Stored items from a collection:
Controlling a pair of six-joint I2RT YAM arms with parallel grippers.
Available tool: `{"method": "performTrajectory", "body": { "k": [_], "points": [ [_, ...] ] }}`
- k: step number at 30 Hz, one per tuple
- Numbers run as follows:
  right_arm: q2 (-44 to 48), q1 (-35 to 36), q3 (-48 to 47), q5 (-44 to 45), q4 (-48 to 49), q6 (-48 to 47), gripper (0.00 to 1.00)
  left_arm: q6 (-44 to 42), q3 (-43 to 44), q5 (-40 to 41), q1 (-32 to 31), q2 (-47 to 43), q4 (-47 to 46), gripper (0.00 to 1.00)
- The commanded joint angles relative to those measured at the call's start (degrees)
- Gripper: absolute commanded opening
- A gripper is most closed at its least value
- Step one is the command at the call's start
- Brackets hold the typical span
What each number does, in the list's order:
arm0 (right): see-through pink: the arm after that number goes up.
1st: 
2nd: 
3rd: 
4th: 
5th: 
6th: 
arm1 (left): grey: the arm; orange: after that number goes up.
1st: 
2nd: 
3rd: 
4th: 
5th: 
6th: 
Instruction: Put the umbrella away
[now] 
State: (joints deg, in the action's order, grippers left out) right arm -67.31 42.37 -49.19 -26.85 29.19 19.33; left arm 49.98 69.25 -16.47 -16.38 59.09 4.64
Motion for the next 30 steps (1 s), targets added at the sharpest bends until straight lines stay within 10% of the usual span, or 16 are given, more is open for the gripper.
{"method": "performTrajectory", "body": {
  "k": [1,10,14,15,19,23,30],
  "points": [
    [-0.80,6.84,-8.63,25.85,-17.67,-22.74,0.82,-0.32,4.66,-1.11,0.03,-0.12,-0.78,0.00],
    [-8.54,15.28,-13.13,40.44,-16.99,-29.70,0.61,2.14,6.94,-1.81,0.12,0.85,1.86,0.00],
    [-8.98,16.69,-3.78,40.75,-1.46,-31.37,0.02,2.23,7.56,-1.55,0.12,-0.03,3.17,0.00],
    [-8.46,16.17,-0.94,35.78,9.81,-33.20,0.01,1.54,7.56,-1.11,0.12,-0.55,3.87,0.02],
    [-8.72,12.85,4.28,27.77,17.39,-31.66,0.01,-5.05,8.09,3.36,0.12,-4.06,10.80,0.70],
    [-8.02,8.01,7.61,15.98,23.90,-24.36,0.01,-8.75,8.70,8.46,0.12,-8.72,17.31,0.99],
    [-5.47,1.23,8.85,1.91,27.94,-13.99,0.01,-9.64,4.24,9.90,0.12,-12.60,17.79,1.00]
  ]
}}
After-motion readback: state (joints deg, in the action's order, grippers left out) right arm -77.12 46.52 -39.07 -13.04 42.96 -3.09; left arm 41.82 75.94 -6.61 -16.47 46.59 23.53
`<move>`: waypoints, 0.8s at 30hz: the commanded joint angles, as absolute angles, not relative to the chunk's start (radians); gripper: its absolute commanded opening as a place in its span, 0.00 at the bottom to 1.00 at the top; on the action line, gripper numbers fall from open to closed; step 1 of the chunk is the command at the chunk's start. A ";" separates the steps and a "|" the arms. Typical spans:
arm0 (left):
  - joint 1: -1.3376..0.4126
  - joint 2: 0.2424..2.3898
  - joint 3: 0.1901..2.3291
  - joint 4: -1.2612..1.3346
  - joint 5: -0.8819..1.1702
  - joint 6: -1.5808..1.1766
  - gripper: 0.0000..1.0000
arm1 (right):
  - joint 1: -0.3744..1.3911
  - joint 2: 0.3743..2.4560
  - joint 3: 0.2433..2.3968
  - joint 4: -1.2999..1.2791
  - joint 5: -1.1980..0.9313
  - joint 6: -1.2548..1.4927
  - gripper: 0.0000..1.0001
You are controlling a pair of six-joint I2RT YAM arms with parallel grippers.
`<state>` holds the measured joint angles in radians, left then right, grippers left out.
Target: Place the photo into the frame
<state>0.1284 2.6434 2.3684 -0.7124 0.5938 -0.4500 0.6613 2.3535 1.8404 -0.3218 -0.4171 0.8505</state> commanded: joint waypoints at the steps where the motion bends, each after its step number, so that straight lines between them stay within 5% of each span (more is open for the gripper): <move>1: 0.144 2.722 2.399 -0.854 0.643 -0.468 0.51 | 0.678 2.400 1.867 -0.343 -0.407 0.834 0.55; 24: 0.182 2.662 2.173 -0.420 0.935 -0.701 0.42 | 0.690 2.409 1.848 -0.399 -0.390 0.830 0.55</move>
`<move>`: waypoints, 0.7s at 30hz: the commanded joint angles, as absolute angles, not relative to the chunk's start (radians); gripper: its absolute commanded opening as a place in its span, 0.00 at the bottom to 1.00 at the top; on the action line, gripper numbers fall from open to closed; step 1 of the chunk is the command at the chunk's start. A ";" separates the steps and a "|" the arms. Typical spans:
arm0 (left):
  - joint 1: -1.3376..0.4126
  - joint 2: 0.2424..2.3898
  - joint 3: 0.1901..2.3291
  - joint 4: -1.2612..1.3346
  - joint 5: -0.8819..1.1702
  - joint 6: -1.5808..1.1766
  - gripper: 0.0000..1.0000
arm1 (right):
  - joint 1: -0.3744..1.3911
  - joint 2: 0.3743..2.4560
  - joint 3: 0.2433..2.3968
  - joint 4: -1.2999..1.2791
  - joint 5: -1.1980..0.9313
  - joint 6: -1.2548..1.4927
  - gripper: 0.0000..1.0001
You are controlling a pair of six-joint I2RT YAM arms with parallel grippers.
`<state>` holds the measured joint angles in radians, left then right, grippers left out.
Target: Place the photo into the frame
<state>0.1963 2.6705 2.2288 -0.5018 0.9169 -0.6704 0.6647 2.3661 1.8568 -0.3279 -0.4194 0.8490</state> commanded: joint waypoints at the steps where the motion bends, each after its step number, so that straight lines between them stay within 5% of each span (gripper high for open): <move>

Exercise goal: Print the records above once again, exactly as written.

Answer below:
Controlling a pair of six-joint I2RT YAM arms with parallel grippers.
Available tool: `{"method": "performTrajectory", "body": { "k": [_], "points": [ [_, ...] ] }}`
- k: step number at 30 Hz, one per tuple
- Numbers run as follows:
  right_arm: q2 (-44 to 48), q1 (-35 to 36), q3 (-48 to 47), q5 (-44 to 45), q4 (-48 to 49), q6 (-48 to 47), gripper (0.00 to 1.00)
  left_arm: q6 (-44 to 42), q3 (-43 to 44), q5 (-40 to 41), q1 (-32 to 31), q2 (-47 to 43), q4 (-47 to 46), gripper (0.00 to 1.00)
- The commanded joint angles relative to those measured at the call's start (degrees)
- Gripper: absolute commanded opening
- A gripper is most closed at its least value
- Step one is the command at the call's start
- Brackets hold the typical span
What each number does, in the list's order:
arm0 (right): see-through pink: the arm after that number goes up.
1st: 
2nd: 
3rd: 
4th: 
5th: 
6th: 
arm1 (left): grey: the arm; orange: after that number goes up.
1st: 
2nd: 
3rd: 
4th: 
5th: 
6th: 
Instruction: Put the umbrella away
[now] 
State: (joints deg, in the action's order, grippers left out) right arm -67.31 42.37 -49.19 -26.85 29.19 19.33; left arm 49.98 69.25 -16.47 -16.38 59.09 4.64
Motion for the next 30 steps (1 s), targets added at the sharpest bends until straight lines stay within 10% of the usual span, or 16 are given, more is open for the gripper.
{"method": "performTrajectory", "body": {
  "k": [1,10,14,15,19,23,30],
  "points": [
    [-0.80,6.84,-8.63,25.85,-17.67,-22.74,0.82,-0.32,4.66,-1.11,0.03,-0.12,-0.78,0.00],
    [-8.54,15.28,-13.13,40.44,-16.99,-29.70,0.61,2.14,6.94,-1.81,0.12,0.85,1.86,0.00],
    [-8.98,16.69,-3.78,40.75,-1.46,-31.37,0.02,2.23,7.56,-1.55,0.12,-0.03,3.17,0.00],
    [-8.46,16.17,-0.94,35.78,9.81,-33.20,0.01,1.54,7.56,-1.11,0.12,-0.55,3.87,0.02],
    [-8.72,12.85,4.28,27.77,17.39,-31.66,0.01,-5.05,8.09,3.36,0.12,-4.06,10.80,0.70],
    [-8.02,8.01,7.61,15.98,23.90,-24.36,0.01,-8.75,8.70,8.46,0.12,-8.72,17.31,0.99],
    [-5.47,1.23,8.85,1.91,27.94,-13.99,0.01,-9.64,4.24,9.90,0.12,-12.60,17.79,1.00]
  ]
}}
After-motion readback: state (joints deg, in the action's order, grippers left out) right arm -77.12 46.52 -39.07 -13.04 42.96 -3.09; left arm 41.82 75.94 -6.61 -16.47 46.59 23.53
`<move>`: waypoints, 0.8s at 30hz: the commanded joint angles, as absolute angles, not relative to the chunk's start (radians); gripper: its absolute commanded opening as a place in its span, 0.00 at the bottom to 1.00 at the top; on the action line, gripper numbers fall from open to closed; step 1 of the chunk is the command at the chunk's start. A ";" separates the steps and a "|" the arms. Typical spans:
arm0 (left):
  - joint 1: -1.3376..0.4126
  - joint 2: 0.2424..2.3898
  - joint 3: 0.1901..2.3291
  - joint 4: -1.2612..1.3346
  - joint 5: -0.8819..1.1702
  - joint 6: -1.5808..1.1766
  - gripper: 0.0000..1.0000
arm1 (right):
  - joint 1: -0.3744..1.3911
  - joint 2: 0.3743..2.4560
  - joint 3: 0.2433..2.3968
  - joint 4: -1.2999..1.2791
  - joint 5: -1.1980..0.9313
  - joint 6: -1.2548..1.4927
  - gripper: 0.0000..1.0001
You are controlling a pair of six-joint I2RT YAM arms with parallel grippers.
`<state>` holds the measured joint angles in radians, left then right, grippers left out.
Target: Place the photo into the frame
<state>0.1284 2.6434 2.3684 -0.7124 0.5938 -0.4500 0.6613 2.3535 1.8404 -0.3218 -0.4171 0.8505</state> commanded: joint waypoints at the steps where the motion bends, each after its step number, so that straight lines between them stay within 5% of each span (more is open for the gripper): <move>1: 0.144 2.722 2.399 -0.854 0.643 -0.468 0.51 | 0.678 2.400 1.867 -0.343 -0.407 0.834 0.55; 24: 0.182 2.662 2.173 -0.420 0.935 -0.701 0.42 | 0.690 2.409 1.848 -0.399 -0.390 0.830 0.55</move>
`<move>`: waypoints, 0.7s at 30hz: the commanded joint angles, as absolute angles, not relative to the chunk's start (radians); gripper: its absolute commanded opening as a place in its span, 0.00 at the bottom to 1.00 at the top; on the action line, gripper numbers fall from open to closed; step 1 of the chunk is the command at the chunk's start. A ";" separates the steps and a "|" the arms. Typical spans:
arm0 (left):
  - joint 1: -1.3376..0.4126
  - joint 2: 0.2424..2.3898
  - joint 3: 0.1901..2.3291
  - joint 4: -1.2612..1.3346
  - joint 5: -0.8819..1.1702
  - joint 6: -1.5808..1.1766
  - gripper: 0.0000..1.0000
arm1 (right):
  - joint 1: -0.3744..1.3911
  - joint 2: 0.3743..2.4560
  - joint 3: 0.2433..2.3968
  - joint 4: -1.2999..1.2791
  - joint 5: -1.1980..0.9313
  - joint 6: -1.2548..1.4927
  - gripper: 0.0000..1.0001
You are controlling a pair of six-joint I2RT YAM arms with parallel grippers.
`<state>` holds the measured joint angles in radians, left then right, grippers left out.
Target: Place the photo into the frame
<state>0.1963 2.6705 2.2288 -0.5018 0.9169 -0.6704 0.6647 2.3661 1.8568 -0.3279 -0.4194 0.8490</state> commanded: joint waypoints at the steps where the motion bends, each after its step number, so that straight lines between them stay within 5% of each span (gripper high for open): <move>

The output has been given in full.